Overview
Dental nursing is one of the few healthcare roles where you train primarily on the job rather than through a university degree. That means newly qualified dental nurses often have more practical experience than many other healthcare graduates, but they tend to undersell it on paper. The resume needs to show the volume of patients seen, the procedures assisted with, and the infection control and radiography skills that are essential for any dental practice.
This resume belongs to Chloe Brennan, a newly qualified dental nurse who completed her NEBDN National Diploma in Dental Nursing while working full time as a trainee at a mixed NHS and private practice in Leeds. Her resume works because it treats her training year as genuine clinical experience, with specific procedure counts and patient numbers.
What Makes This Resume Work
Chairside experience is quantified by procedure type. Chloe does not simply say she "assisted the dentist." She states she provided chairside support for an average of 25 patients per day across routine examinations, fillings, extractions, root canal treatments, and crown preparations. She also breaks out her experience with specific procedures, noting she assisted with 180 extractions and 90 endodontic procedures during her training year. This is the kind of detail a practice manager needs to see.

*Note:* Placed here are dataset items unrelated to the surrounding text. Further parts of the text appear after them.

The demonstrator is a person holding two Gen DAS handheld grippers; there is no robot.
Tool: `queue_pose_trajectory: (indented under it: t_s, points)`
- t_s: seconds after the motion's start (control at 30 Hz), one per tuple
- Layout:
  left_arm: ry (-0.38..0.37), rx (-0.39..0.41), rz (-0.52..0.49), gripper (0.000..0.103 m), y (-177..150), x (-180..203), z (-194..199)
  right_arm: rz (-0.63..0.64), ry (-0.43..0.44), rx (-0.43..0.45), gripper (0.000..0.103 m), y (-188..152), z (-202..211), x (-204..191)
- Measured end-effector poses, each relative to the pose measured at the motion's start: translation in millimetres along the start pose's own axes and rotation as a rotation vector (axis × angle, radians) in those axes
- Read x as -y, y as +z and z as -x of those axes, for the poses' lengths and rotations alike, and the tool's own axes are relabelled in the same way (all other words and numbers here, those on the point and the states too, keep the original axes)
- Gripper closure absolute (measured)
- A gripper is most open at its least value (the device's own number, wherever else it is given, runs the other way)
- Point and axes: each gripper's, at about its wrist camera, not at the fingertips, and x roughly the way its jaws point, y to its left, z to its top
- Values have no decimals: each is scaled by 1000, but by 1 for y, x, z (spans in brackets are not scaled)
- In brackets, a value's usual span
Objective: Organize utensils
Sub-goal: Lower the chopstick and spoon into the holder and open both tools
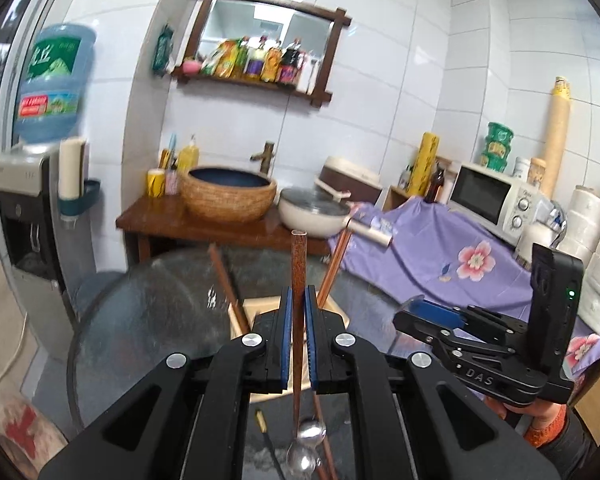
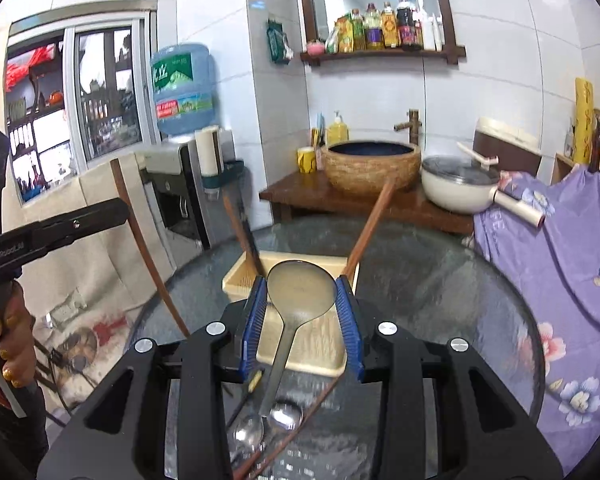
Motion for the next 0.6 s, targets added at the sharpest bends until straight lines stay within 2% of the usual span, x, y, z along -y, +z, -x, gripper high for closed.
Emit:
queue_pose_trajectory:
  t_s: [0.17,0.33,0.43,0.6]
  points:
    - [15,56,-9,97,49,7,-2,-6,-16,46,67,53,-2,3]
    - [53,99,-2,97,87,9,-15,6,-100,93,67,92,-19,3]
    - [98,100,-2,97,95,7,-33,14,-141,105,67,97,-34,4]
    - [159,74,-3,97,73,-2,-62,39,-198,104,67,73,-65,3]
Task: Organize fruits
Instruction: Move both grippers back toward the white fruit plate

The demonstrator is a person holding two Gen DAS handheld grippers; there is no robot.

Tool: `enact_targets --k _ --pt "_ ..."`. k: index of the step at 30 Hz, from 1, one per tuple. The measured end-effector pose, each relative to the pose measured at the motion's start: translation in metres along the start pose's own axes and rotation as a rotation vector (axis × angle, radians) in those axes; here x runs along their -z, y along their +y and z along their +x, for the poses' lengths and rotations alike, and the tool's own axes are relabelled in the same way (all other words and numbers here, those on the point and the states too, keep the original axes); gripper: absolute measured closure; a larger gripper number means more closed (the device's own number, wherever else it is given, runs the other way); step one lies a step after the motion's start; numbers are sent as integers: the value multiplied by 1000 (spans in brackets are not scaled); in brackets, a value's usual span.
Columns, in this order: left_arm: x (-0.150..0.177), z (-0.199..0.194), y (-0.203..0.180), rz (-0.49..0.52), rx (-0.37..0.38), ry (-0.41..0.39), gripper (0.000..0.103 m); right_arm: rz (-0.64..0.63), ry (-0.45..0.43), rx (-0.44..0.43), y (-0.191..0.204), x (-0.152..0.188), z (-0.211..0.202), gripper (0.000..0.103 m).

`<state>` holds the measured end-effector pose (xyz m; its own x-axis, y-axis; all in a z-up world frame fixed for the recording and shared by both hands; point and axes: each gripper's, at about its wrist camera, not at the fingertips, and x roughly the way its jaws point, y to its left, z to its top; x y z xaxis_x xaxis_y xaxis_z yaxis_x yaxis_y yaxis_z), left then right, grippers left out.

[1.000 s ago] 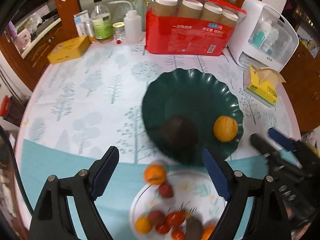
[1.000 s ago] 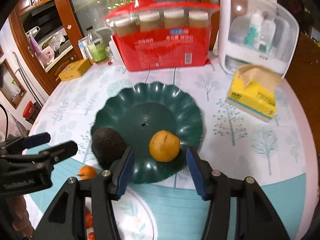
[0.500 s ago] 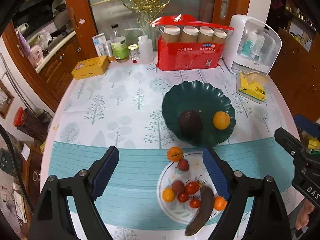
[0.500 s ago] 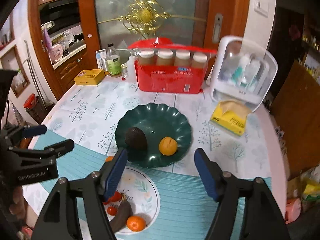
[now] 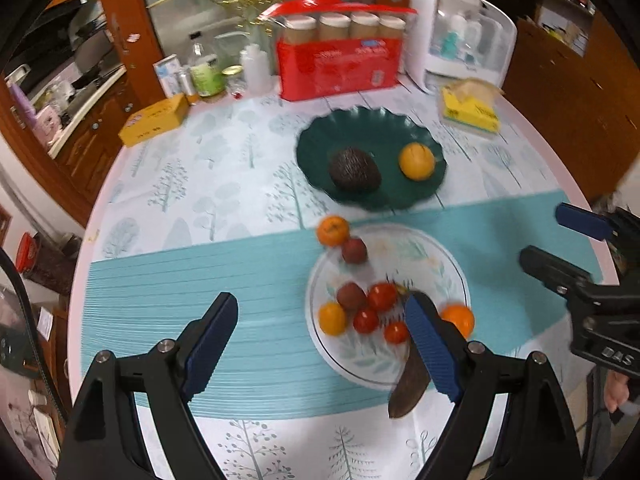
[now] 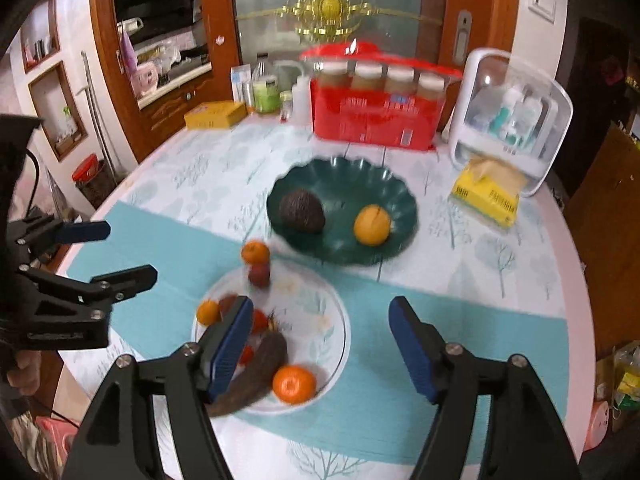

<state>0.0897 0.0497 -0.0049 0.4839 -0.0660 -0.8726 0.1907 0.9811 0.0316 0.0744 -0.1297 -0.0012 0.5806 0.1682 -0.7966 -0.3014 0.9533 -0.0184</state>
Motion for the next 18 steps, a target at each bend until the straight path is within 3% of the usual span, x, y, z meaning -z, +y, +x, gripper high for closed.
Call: enact_targets --k 4,9,18 --pt "18 18 -3 18 11 6 18 15 39 -21 -2 26 19 32" --pt "37 53 6 -12 54 68 18 14 70 -30 -2 52 42 32" --pt "52 97 25 -82 91 121 31 -45 120 -69 6 86 72 32"
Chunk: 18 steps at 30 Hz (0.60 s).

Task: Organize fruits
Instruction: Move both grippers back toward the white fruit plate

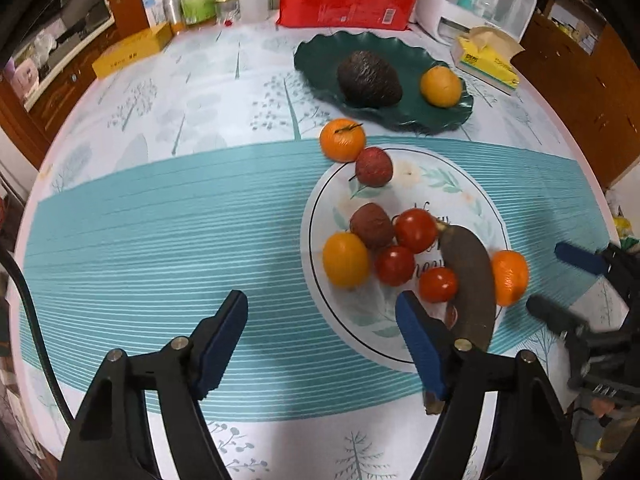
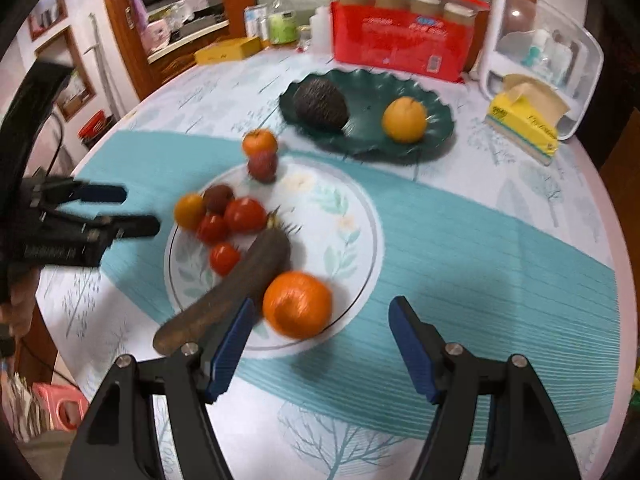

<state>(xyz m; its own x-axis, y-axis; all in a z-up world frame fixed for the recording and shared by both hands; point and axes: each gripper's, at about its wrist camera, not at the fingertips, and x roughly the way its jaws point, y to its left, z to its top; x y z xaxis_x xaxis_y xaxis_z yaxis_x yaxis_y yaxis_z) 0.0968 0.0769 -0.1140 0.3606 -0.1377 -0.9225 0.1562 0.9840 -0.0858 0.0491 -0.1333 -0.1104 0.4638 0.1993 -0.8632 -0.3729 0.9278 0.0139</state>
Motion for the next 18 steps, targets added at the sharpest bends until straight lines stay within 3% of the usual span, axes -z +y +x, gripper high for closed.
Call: enact_targets --k 8,13,18 --pt "-7 23 -4 -1 49 36 37 -30 44 -9 2 13 25 32" --pt "-15 34 -6 -11 78 56 53 4 63 -40 -4 10 37 33" --pt "-22 35 -3 -32 88 48 60 -7 52 -49 -2 7 44 33"
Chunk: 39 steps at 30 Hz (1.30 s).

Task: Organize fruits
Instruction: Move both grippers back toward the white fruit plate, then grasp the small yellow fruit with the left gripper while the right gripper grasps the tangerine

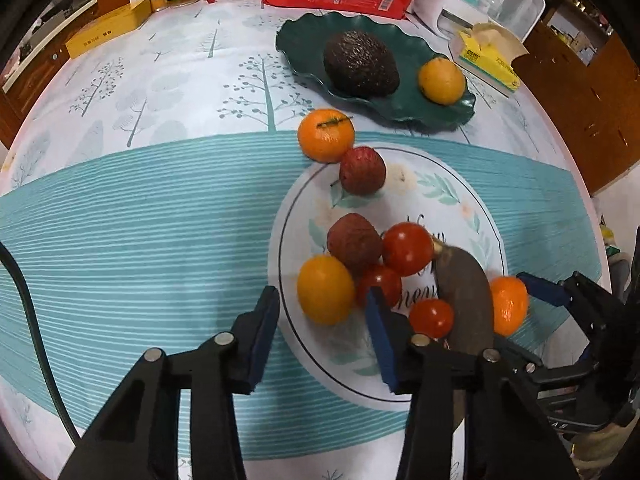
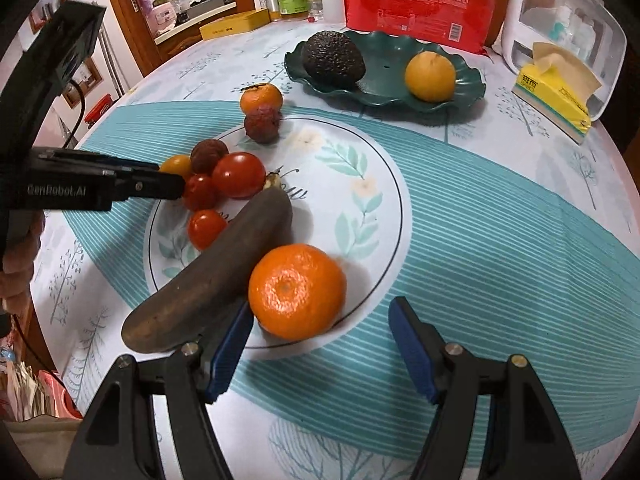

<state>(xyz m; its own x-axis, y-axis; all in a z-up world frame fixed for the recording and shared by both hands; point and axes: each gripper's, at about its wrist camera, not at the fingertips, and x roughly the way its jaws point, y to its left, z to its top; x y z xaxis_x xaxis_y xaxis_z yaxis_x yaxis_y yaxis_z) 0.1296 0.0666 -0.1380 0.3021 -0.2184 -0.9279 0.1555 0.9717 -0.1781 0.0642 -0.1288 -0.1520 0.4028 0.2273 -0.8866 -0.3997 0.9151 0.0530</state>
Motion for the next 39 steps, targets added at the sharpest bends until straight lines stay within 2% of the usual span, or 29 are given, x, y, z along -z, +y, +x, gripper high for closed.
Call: enact_targets --k 11,20,26,31,34,35,37,39 --pt "-6 12 16 -41 -29 33 61 -59 -33 0 5 0 -2 38" --pt "-13 18 14 -6 -94 11 61 -44 -38 -23 1 0 0 39" --pt "-14 19 10 21 -112 11 62 -45 -37 -38 0 0 1 38" --pt "-8 16 12 17 -108 15 73 -71 -44 -47 0 -1 1 38" --pt "-4 14 14 14 -105 0 73 -80 -58 -51 0 0 1 38" --pt "-3 14 15 13 -107 -4 74 -80 -59 -52 0 0 1 40" --pt "-1 13 14 15 -110 -11 74 -81 -62 -86 0 1 0 54" --pt "2 13 14 10 -101 -14 74 -79 -61 -101 1 2 -1 56"
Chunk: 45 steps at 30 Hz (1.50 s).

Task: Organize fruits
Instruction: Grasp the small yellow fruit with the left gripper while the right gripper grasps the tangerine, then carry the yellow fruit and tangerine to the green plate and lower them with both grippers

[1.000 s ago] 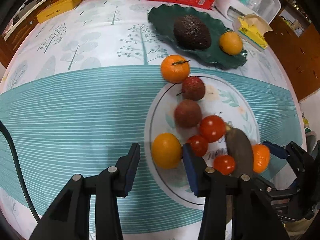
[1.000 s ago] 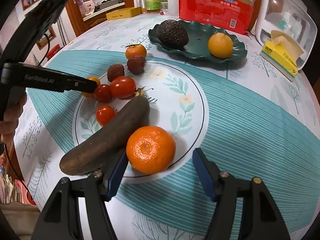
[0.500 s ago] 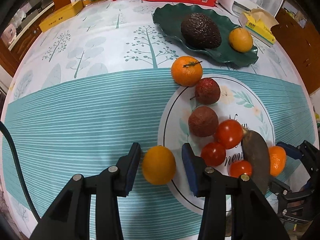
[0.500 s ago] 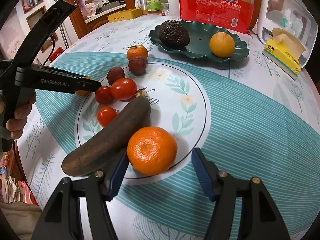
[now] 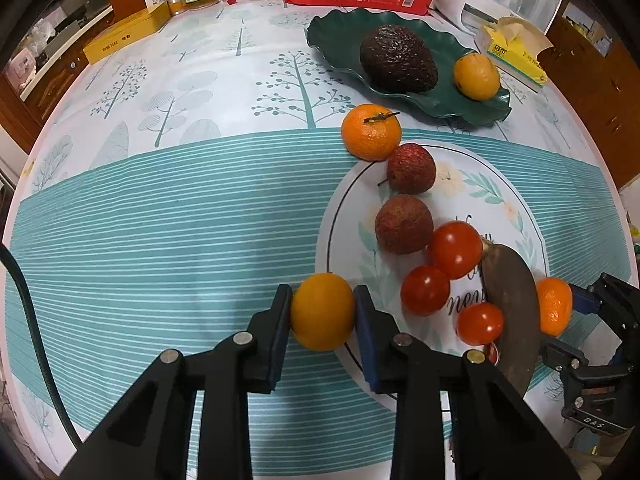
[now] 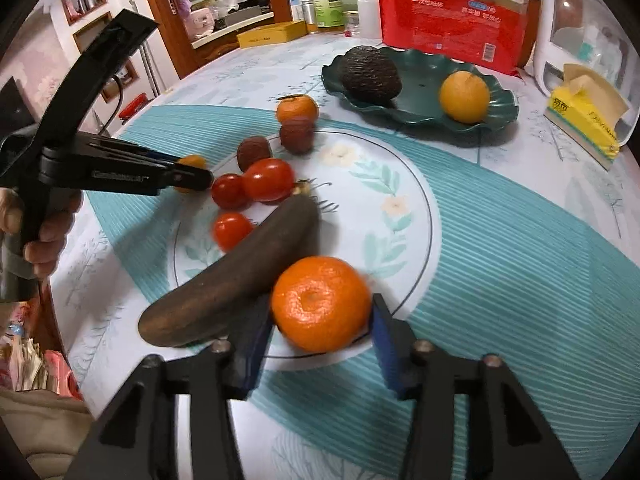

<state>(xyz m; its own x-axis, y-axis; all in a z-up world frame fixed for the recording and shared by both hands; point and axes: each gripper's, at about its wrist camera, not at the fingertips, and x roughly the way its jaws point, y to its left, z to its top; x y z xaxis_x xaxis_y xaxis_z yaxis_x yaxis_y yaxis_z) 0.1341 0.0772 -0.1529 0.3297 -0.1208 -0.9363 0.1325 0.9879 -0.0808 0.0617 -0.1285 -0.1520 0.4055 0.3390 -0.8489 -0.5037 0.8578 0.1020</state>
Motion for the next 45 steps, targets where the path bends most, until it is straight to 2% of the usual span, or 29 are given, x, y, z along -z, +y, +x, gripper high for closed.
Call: enact_targets --k 3,9,17,23,28,34,39,43,45 --pt "4 -3 0 -12 17 8 75 3 -5 32 1 0 -1 57" --pt "12 -30 -8 6 25 -16 75 68 -15 26 -5 -2 -14 57" --pt "-5 -90 -26 74 -7 -61 75 129 -49 9 -8 -33 -71 57" --pt "-36 -128 -43 124 -22 -57 75 156 -70 -39 -13 -86 -125 57" --pt "-78 -170 -59 170 -74 -112 75 141 -140 -6 -15 -142 -177 57" --pt "-142 -211 -65 159 -108 -161 75 150 -213 58 -30 -213 -223 57" --pt "-196 -216 -70 170 -148 -185 75 156 -211 106 -50 -254 -216 57" --pt "-234 -182 -69 167 -164 -155 74 174 -123 138 -78 -280 -162 57" --pt "-249 -151 -66 150 -155 -122 74 182 -80 152 -90 -286 -130 57"
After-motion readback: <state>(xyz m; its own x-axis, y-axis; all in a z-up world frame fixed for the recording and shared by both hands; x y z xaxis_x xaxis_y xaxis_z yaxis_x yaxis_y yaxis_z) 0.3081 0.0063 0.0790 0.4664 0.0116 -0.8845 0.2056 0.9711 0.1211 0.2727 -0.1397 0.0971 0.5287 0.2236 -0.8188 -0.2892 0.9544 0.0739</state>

Radiography skills are explicitly listed. She holds a Certificate in Dental Radiography and states she took an average of 15 periapical and bitewing radiographs per day, processing them digitally using the R4 software system. Radiography is a key skill that many practices require from day one, and showing she can work independently in this area is a significant advantage.
Infection control and decontamination are treated as core competencies. She describes managing the decontamination room, processing 60 instrument sets per day through the washer disinfector and autoclave, and maintaining the instrument tracking log. She also references completing HTM 01 05 compliance audits. These are not glamorous tasks, but they are fundamental to dental nursing and showing competence in them signals reliability.
Patient communication and anxiety management appear throughout. She describes reassuring anxious patients, explaining post operative care instructions for 20+ extraction patients per week, and supporting 3 paediatric patients per day through their first dental visits. Dental practices value nurses who can put patients at ease, and these examples demonstrate that skill clearly.
Key Takeaways
Count your procedures. How many patients per day? How many extractions, fillings, and root canals did you assist with? Practice managers hire based on volume and competence, and numbers make your experience tangible.
List radiography and decontamination skills prominently. These are the two areas where dental nurses work most independently, and many practices specifically ask about them in interviews. Make them easy to find on your resume.
Include patient communication examples, especially with anxious patients and children. Dental anxiety is extremely common, and a nurse who can calm nervous patients is worth more to a practice than one who can only pass instruments.